*WHAT YOU HAVE TO DO*:
What you return must match the listing below line for line, minus its pictures.

== DATA TO USE

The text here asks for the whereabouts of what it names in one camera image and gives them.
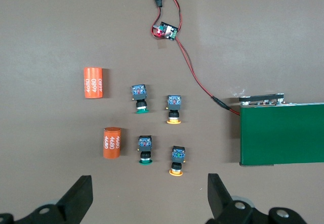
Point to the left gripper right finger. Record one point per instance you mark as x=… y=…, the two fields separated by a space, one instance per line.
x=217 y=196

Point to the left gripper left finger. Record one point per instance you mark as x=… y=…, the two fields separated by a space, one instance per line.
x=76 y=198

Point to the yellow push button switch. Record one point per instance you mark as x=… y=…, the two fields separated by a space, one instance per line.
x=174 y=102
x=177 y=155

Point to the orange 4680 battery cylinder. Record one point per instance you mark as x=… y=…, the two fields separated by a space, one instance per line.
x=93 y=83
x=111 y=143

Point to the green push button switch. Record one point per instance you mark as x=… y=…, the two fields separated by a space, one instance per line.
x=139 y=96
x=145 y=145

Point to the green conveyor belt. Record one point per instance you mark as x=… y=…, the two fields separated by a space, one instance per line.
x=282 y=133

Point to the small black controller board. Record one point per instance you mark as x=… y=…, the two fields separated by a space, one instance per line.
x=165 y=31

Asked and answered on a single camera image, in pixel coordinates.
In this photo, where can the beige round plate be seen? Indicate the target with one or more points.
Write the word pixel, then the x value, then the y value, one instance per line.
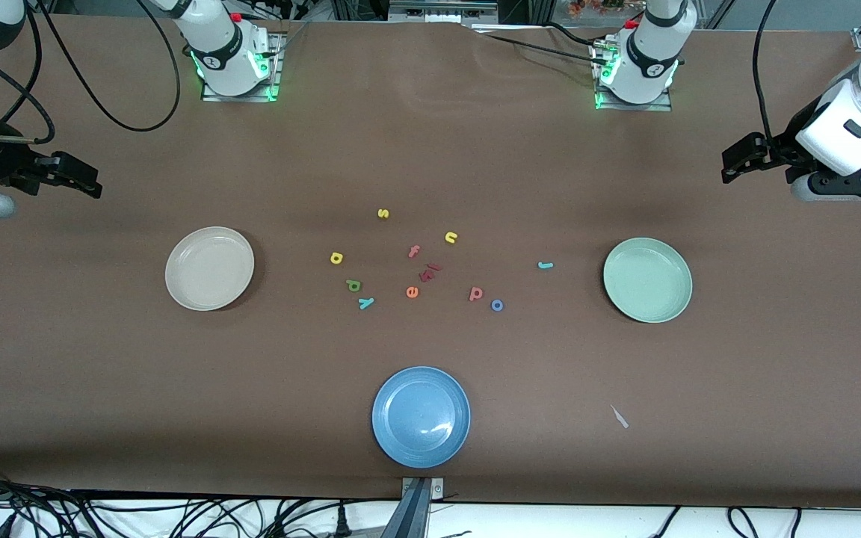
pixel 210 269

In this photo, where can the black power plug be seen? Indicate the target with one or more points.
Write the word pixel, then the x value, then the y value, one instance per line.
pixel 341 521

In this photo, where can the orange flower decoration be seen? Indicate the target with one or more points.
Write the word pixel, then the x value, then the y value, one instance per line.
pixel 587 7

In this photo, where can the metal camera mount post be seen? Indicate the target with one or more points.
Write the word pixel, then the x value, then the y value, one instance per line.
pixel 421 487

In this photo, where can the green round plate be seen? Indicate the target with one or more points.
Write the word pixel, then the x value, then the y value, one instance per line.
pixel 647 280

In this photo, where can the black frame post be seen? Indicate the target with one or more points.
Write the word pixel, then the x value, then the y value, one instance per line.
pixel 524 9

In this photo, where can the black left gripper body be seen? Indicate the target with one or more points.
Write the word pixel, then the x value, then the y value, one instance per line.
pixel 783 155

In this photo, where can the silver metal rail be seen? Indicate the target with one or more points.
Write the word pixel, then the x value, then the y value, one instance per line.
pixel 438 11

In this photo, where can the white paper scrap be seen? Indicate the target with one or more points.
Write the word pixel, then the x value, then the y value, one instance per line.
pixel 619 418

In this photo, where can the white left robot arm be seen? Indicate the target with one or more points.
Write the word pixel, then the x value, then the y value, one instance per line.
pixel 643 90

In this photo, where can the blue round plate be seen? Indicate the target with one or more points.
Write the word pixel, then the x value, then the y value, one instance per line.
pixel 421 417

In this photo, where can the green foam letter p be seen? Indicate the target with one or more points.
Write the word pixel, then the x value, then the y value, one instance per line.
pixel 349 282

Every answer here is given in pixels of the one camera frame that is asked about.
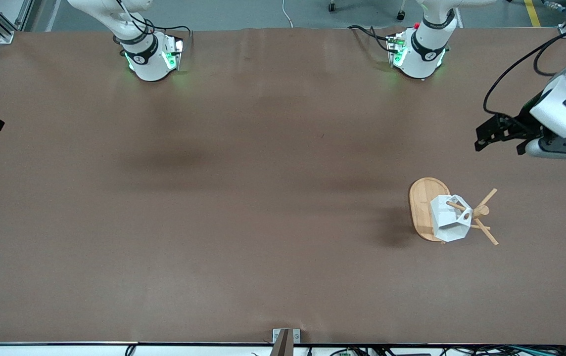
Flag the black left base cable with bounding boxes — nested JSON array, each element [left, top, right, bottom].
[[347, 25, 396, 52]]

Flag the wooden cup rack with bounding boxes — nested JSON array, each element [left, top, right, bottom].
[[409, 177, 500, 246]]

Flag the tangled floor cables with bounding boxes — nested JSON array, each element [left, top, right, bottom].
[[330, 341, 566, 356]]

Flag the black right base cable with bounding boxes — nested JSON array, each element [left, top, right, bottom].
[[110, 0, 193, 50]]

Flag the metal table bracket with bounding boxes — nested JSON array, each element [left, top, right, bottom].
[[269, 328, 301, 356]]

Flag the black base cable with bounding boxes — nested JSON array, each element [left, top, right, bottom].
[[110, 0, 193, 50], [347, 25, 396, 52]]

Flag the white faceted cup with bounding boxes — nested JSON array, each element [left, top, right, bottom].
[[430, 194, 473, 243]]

====

*REPLY TO THE TASK*:
The text here asks for the whereabouts of what it names in one camera image and gives them.
Point to the left gripper right finger. Record one point per instance you mark as x=… y=…, the two fields separated by a space, one instance per line.
x=217 y=196

Point to the left gripper left finger. Record one point per instance you mark as x=… y=…, the two fields separated by a space, one instance per line.
x=76 y=198

Point to the yellow push button switch. Record one point per instance you mark as x=… y=…, the two fields separated by a space, one instance per line.
x=174 y=102
x=177 y=155

Point to the orange 4680 battery cylinder. Record one point per instance you mark as x=… y=…, the two fields separated by a space, one instance per line.
x=93 y=83
x=111 y=143

Point to the green push button switch. Record one point per instance you mark as x=… y=…, the two fields separated by a space, one instance per line.
x=139 y=96
x=145 y=145

Point to the green conveyor belt. Record one point per instance you mark as x=… y=…, the two fields separated by a space, one instance per line.
x=282 y=133

Point to the small black controller board. Record one point per instance you mark as x=… y=…, the two fields separated by a space, one instance per line.
x=165 y=31

Asked and answered on a single camera image, in pixel coordinates.
In this photo, where can the beige round plate be seen? Indicate the target with one or more points.
Write the word pixel, then the x value, then the y value, one instance per line.
pixel 210 269

In this photo, where can the black power plug be seen? Indicate the target with one or more points.
Write the word pixel, then the x value, then the y value, one instance per line.
pixel 341 521

In this photo, where can the orange flower decoration be seen? Indicate the target with one or more points.
Write the word pixel, then the x value, then the y value, one instance per line.
pixel 587 7

In this photo, where can the metal camera mount post be seen? Indicate the target with one or more points.
Write the word pixel, then the x value, then the y value, one instance per line.
pixel 421 487

In this photo, where can the green round plate be seen? Indicate the target with one or more points.
Write the word pixel, then the x value, then the y value, one instance per line.
pixel 647 280

In this photo, where can the black frame post be seen? Indicate the target with one or more points.
Write the word pixel, then the x value, then the y value, one instance per line.
pixel 524 9

In this photo, where can the black left gripper body be seen? Indicate the target with one or more points.
Write the word pixel, then the x value, then the y value, one instance per line.
pixel 783 155

In this photo, where can the silver metal rail be seen? Indicate the target with one or more points.
Write the word pixel, then the x value, then the y value, one instance per line.
pixel 438 11

In this photo, where can the white paper scrap be seen? Indicate the target with one or more points.
Write the word pixel, then the x value, then the y value, one instance per line.
pixel 619 418

In this photo, where can the white left robot arm be seen? Indicate the target with one or more points.
Write the word pixel, then the x value, then the y value, one instance per line.
pixel 643 90

In this photo, where can the blue round plate be seen? Indicate the target with one or more points.
Write the word pixel, then the x value, then the y value, one instance per line.
pixel 421 417

In this photo, where can the green foam letter p be seen? Indicate the target with one or more points.
Write the word pixel, then the x value, then the y value, one instance per line.
pixel 349 282

Every answer here is given in pixels of the one camera frame that is asked about.
Flag the black left base cable with bounding boxes — nested JSON array, each element [left, top, right, bottom].
[[347, 25, 396, 52]]

Flag the wooden cup rack with bounding boxes — nested JSON array, each element [left, top, right, bottom].
[[409, 177, 500, 246]]

Flag the tangled floor cables with bounding boxes — nested JSON array, each element [left, top, right, bottom].
[[330, 341, 566, 356]]

Flag the black right base cable with bounding boxes — nested JSON array, each element [left, top, right, bottom].
[[110, 0, 193, 50]]

Flag the metal table bracket with bounding boxes — nested JSON array, each element [left, top, right, bottom].
[[269, 328, 301, 356]]

Flag the black base cable with bounding boxes — nested JSON array, each element [left, top, right, bottom].
[[110, 0, 193, 50], [347, 25, 396, 52]]

Flag the white faceted cup with bounding boxes — nested JSON array, each element [left, top, right, bottom].
[[430, 194, 473, 243]]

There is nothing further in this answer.